■ **TASK DIRECTIONS**: Would you please write out only the lines running from the top of the listing through the one holding "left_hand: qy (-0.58", exactly, with both ends kept and pictures left out?

■ **AVAILABLE DATA**:
•••

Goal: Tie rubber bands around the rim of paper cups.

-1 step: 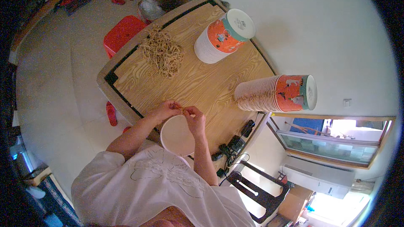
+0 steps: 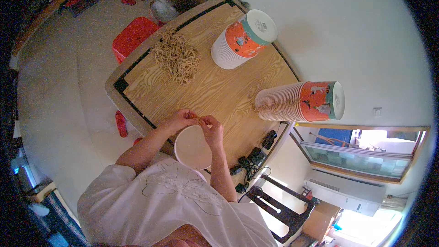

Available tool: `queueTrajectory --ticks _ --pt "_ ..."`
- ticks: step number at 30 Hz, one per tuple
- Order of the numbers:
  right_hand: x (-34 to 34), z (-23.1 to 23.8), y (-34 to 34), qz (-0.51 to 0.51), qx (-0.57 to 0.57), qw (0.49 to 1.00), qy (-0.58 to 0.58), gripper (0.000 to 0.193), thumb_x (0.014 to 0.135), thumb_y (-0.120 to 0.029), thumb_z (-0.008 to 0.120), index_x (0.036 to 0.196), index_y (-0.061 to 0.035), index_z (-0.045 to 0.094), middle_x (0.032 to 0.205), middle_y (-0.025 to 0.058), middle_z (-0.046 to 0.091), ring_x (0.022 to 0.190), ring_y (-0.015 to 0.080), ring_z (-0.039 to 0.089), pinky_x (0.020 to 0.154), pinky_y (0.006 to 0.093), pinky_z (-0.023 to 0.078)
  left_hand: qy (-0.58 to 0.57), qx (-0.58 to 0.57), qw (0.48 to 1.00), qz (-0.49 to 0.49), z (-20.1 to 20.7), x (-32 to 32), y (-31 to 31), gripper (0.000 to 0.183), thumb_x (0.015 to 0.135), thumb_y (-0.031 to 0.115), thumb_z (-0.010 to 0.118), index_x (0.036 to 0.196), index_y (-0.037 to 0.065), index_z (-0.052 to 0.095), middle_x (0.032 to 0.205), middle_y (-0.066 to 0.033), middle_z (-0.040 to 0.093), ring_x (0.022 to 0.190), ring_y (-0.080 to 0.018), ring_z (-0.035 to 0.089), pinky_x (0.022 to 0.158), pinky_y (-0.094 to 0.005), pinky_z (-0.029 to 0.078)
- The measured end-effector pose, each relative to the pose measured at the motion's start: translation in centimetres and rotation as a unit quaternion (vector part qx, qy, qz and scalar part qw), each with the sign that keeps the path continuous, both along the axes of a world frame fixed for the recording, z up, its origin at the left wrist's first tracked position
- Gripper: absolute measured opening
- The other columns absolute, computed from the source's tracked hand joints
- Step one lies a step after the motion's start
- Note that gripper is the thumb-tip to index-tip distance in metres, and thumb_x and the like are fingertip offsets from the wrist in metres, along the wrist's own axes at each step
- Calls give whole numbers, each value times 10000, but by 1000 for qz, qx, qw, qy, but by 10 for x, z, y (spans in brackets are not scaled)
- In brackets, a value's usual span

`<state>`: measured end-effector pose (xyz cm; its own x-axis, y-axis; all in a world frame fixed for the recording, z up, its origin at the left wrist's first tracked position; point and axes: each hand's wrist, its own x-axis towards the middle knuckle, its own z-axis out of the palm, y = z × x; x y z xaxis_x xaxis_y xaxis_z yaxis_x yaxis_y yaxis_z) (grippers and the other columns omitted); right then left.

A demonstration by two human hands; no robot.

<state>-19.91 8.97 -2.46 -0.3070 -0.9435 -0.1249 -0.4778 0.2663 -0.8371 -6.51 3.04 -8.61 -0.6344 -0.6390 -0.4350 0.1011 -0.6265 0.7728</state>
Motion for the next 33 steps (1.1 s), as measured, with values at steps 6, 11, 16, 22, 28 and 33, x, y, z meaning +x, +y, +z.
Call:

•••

■ **TASK RESPONSE**:
Goal: Tie rubber bands around the rim of paper cups.

-1 step: 
+0 steps: 

Available tool: `queueTrajectory --ticks _ --pt "_ ..."`
- ticks: step number at 30 Hz, one per tuple
- Order of the numbers:
  right_hand: x (-34 to 34), z (-23.1 to 23.8), y (-34 to 34), qz (-0.51 to 0.51), qx (-0.57 to 0.57), qw (0.49 to 1.00), qy (-0.58 to 0.58), gripper (0.000 to 0.193), thumb_x (0.014 to 0.135), thumb_y (-0.120 to 0.029), thumb_z (-0.008 to 0.120), index_x (0.036 to 0.196), index_y (-0.061 to 0.035), index_z (-0.045 to 0.094), middle_x (0.032 to 0.205), middle_y (-0.025 to 0.058), middle_z (-0.046 to 0.091), ring_x (0.022 to 0.190), ring_y (-0.015 to 0.080), ring_z (-0.039 to 0.089), pinky_x (0.020 to 0.154), pinky_y (0.006 to 0.093), pinky_z (-0.023 to 0.078)
  left_hand: qy (-0.58 to 0.57), qx (-0.58 to 0.57), qw (0.48 to 1.00), qz (-0.49 to 0.49), z (-20.1 to 20.7), x (-32 to 32), y (-31 to 31), gripper (0.000 to 0.183), thumb_x (0.015 to 0.135), thumb_y (-0.031 to 0.115), thumb_z (-0.010 to 0.118), index_x (0.036 to 0.196), index_y (-0.037 to 0.065), index_z (-0.052 to 0.095), middle_x (0.032 to 0.205), middle_y (-0.066 to 0.033), middle_z (-0.040 to 0.093), ring_x (0.022 to 0.190), ring_y (-0.080 to 0.018), ring_z (-0.035 to 0.089), pinky_x (0.022 to 0.158), pinky_y (-0.094 to 0.005), pinky_z (-0.029 to 0.078)

Work on this exercise has concluded.